The high inter-annual precipitation variability (Spannl et al., 2016) is associated with the El Niño Southern Oscillation (ENSO) phenomenon (Bendix, 2000; Bendix et al., 2003; Bendix and Bendix, 2006; Bendix et al., 2011; Vicente-Serrano et al., 2017), which describes the alternation of anomalously cold and warm sea surface temperatures (SSTs) in the tropical Pacific Ocean. The warm anomalies, known as El Niño, can be distinguished based on the location of maximum warming, into central Pacific, eastern Pacific and coastal El Niño. In contrast, La Niña is related to cold SST anomalies in the central or eastern tropical Pacific (McPhaden et al., 2006; Capotondi et al., 2015; Wang et al., 2017; Echevin et al., 2018; Takahashi and Martinez, 2019).
Automatic Weather Stations
From April 2007 to March 2015, a field experiment was conducted to provide insight into the meteorological conditions at the study site. Therefore, two AWSs (THIES Climate, Germany) were employed, namely “Laipuna Valley” (590 m above sea level, 4.21471°S, 79.8854°W, Valley Station) and “Laipuna Mountain” (1,450 m above sea level, 4.23782°S, 79.8988°W, Mountain Station). Both recorded temperature (at 2 m), relative humidity (at 2 m), wind speed and direction (at 2.5 m) and precipitation (at 1 m) above the ground at 10-min intervals that were stored as hourly means (Volland-Voigt et al., 2011; Pucha-Cofrep et al., 2015; Spannl et al., 2016).
We based this study on the data of the Valley Station, since it features a lower number of missing values (see Time Aggregates and Missing Values) resulting in a higher robustness of our computations. However, for the evaluation of the reanalysis dataset, we also used the data of the Mountain Station to capture the whole range of climate variability in the study region.
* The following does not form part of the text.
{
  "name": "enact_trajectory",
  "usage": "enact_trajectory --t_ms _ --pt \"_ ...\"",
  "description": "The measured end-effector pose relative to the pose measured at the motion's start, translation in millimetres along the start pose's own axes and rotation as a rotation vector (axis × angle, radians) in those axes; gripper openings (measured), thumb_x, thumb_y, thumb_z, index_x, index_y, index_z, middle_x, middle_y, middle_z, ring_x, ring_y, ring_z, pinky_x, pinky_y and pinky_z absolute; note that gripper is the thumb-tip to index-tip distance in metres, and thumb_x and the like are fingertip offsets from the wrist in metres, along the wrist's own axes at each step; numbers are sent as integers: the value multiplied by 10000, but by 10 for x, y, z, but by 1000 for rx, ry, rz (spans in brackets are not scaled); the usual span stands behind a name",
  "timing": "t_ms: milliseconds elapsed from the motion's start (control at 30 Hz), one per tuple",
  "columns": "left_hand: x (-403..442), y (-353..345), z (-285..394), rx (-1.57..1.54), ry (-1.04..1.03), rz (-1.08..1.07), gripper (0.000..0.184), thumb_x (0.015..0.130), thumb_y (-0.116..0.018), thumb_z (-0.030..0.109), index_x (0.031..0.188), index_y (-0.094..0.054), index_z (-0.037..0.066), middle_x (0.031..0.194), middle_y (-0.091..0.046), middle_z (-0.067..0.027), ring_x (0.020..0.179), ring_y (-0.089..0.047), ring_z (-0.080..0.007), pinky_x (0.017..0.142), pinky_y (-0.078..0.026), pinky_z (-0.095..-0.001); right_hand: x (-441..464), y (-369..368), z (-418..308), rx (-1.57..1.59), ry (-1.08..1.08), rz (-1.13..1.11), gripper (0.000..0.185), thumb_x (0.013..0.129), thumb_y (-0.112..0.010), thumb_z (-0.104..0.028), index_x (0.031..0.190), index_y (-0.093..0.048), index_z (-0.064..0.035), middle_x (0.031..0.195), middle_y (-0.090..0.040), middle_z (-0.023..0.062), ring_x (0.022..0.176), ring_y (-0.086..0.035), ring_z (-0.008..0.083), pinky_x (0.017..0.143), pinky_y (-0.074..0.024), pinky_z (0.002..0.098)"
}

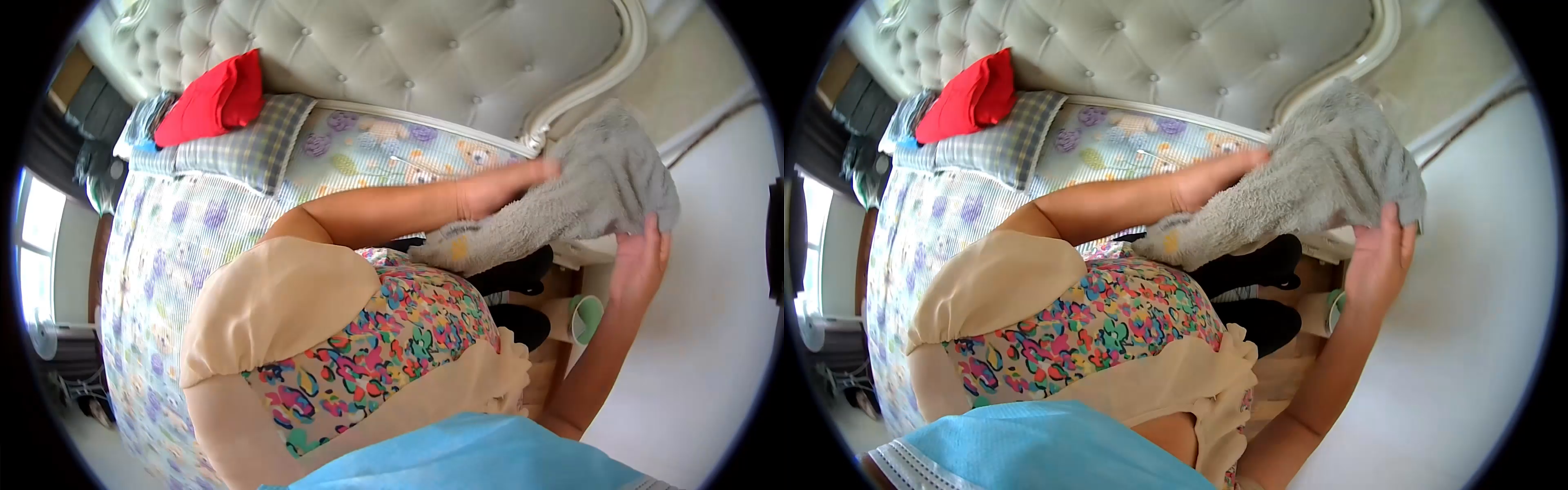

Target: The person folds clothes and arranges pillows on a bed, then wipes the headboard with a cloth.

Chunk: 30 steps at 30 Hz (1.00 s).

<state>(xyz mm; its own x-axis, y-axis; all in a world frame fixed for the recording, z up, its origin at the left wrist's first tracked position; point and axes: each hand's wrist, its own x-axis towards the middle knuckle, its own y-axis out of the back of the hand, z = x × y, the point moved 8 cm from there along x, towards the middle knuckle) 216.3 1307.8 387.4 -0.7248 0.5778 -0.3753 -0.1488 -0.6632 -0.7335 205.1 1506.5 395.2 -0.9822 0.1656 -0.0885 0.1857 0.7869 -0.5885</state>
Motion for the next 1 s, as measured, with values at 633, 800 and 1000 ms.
enact_trajectory --t_ms 633,800,1000 --pt "-3664 1349 4132 1028 -1474 1302 333 801 -697 161 1070 -600 -10 1055 -638 -156 989 -588 -284 836 -461 -381 -1770 -364 179 -1060 -640 -375 415 949 -553 -265 1290 -533 -29 1105 -649 78 948 -620 138 779 -487 264" --pt "-3861 957 5561 1770 -1361 1433 488 831 -621 393 1157 -620 30 1134 -604 -251 1115 -507 -400 933 -401 -465 -2161 233 360 -1256 -683 -309 390 922 -574 -267 1236 -570 -36 1019 -673 59 900 -634 133 731 -494 266" --pt "-3636 2421 4750 1630 -1221 1845 549 805 -642 357 1201 -554 -13 1198 -570 -265 1119 -521 -450 950 -424 -502 -2264 240 346 -1542 -251 -170 303 867 -599 -244 1073 -655 -29 872 -681 119 808 -650 201 739 -506 330"
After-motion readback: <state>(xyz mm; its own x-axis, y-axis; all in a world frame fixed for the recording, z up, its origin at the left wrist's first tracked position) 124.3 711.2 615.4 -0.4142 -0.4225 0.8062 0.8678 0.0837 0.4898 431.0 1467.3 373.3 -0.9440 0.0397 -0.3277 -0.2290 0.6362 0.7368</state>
ERA5 is the latest reanalysis product from the European Center for Medium-Range Weather Forecasts (ECMWF) (C3S, 2017). Currently, the data can be obtained from 1979 onward and are provided as instantaneous values. In comparison to its forerunner, ERA-Interim (Dee et al., 2011), major improvements were achieved in the overall data quality. Among others, this can be attributed to its high spatial resolution of 31 km in the horizontal and 137 levels to 1 hPa in the vertical, an improved 12-h 4D-Var assimilation technique and an advanced sea surface temperature dataset. Moreover, the number of assimilated observations was increased, resulting in about 24 million observations per day at the end of 2018, which is almost five times greater than for ERA-Interim. Beside the overall rising availability of observations, the capability of handling other data formats contributed to this advance (Hersbach et al., 2018; Hersbach et al., 2019).
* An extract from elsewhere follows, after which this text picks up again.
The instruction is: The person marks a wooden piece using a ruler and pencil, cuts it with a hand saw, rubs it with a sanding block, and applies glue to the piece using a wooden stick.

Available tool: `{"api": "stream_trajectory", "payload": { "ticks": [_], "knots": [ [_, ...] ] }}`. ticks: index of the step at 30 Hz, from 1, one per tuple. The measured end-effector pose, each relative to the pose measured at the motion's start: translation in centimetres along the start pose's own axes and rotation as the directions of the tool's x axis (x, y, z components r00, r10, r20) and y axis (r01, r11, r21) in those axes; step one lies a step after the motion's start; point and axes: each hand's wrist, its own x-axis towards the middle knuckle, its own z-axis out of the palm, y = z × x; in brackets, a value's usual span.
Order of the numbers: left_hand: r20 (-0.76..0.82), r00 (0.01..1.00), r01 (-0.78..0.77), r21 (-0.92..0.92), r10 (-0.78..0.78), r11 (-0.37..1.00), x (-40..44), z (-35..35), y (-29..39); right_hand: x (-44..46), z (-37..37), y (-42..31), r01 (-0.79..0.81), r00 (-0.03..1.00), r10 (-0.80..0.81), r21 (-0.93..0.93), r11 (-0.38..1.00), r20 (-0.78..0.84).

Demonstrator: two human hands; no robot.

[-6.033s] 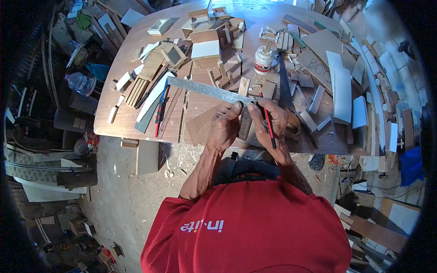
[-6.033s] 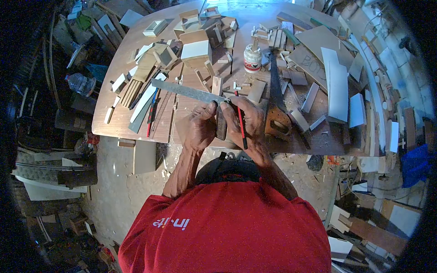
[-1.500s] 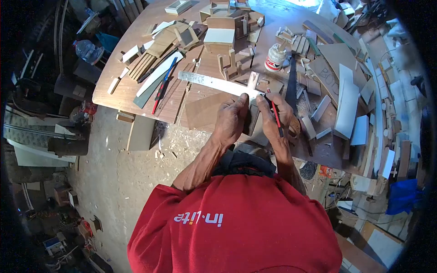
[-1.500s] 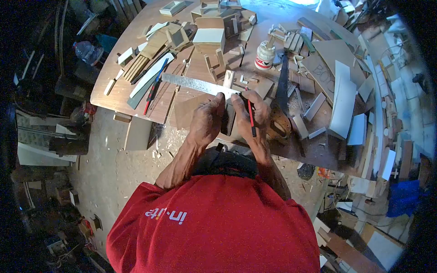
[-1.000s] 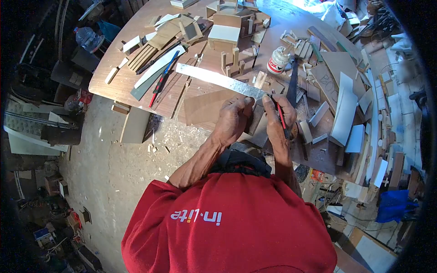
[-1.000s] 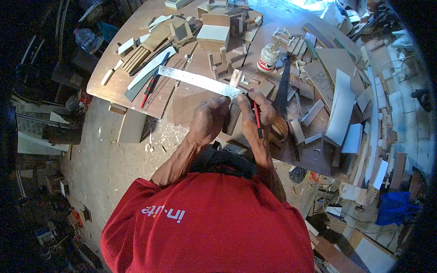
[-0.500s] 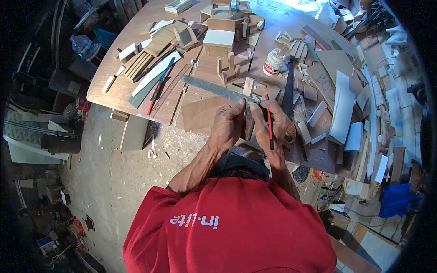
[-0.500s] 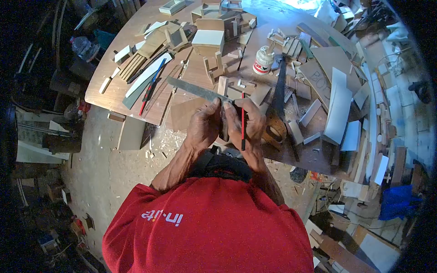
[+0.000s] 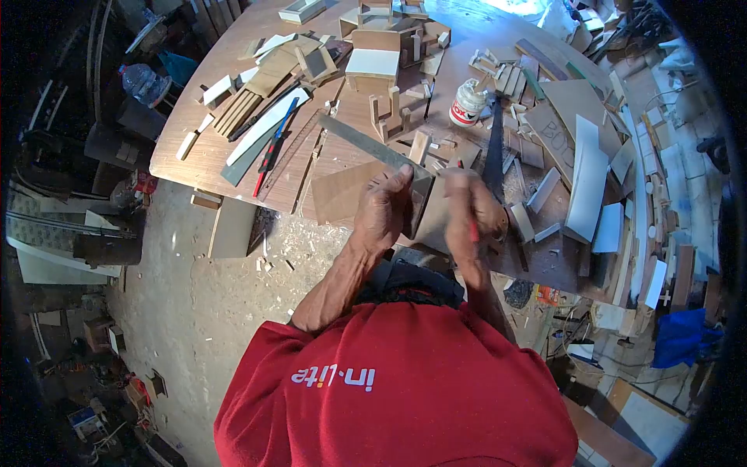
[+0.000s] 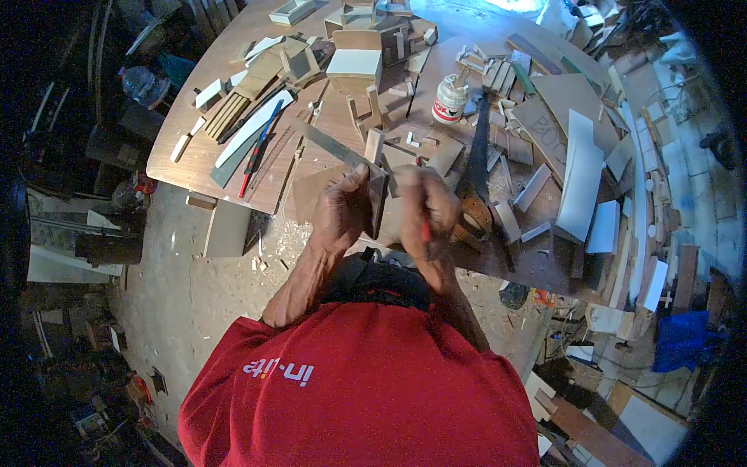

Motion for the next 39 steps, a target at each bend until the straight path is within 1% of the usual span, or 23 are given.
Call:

MERRA2 is generated by the NASA’s Global Modeling and Assimilation Office (GMAO) and is their latest version of atmospheric reanalysis covering the modern satellite era from 1980 to 2020. By applying the Goddard Earth Observing System-5 (GEOS-5), the output data can be retrieved with a spatial resolution of 0.625° × 0.5° in longitude and latitude at hourly timesteps (Gelaro et al., 2017). For MERRA2, we choose the hourly product that is time averaged, since the AWS data features the same characteristic.
Tree Ring δ18O Isotopes
Bursera graveolens is a tropical tree species that develops distinct annual growth boundaries and was proven to be suitable for tree ring width studies (Rodríguez et al., 2005; Pucha-Cofrep et al., 2015). In March 2018, we collected 10 core samples of Bursera graveolens located in the vicinity of the Valley Station. The distance from the AWS was restricted to a maximum of 50 m. Three cores (A, B, C) allowed a distinction of annual increments. The cores were separated with a sledge microtome into 80 µm thin slices to capture also the intraannual variability. The oxygen isotope ratio (18O/16O, expressed as δ18O) of the wholewood slices were analyzed using an isotope ratio mass spectrometer (Delta V Advantage, Thermo Finnigan) coupled to an OPTIMA elemental analyzer. Therefore, each slice was pyrolyzed to CO at 1,080°C. The measured ratio (RSample) is finally expressed as deviation from the Vienna Standard Mean Ocean Water (VSMOW, RStandard) with δ18O = (RSample/RStandard − 1) × 1,000. The resulting error (analytical) comes to ±0.3‰. The lack of enough wood material did not allow us to extract and determine the more precise δ18O ratios of tree ring alpha cellulose. A total number of 810 (A = 259, B = 238, C = 310) isotope samples were analyzed. An accurate annual dating of the intra-annual tree ring isotope values was only possible for two cores (A, B), resulting in 497 data points suitable for the discussion. These two time series cover the years from 2012 to 2017.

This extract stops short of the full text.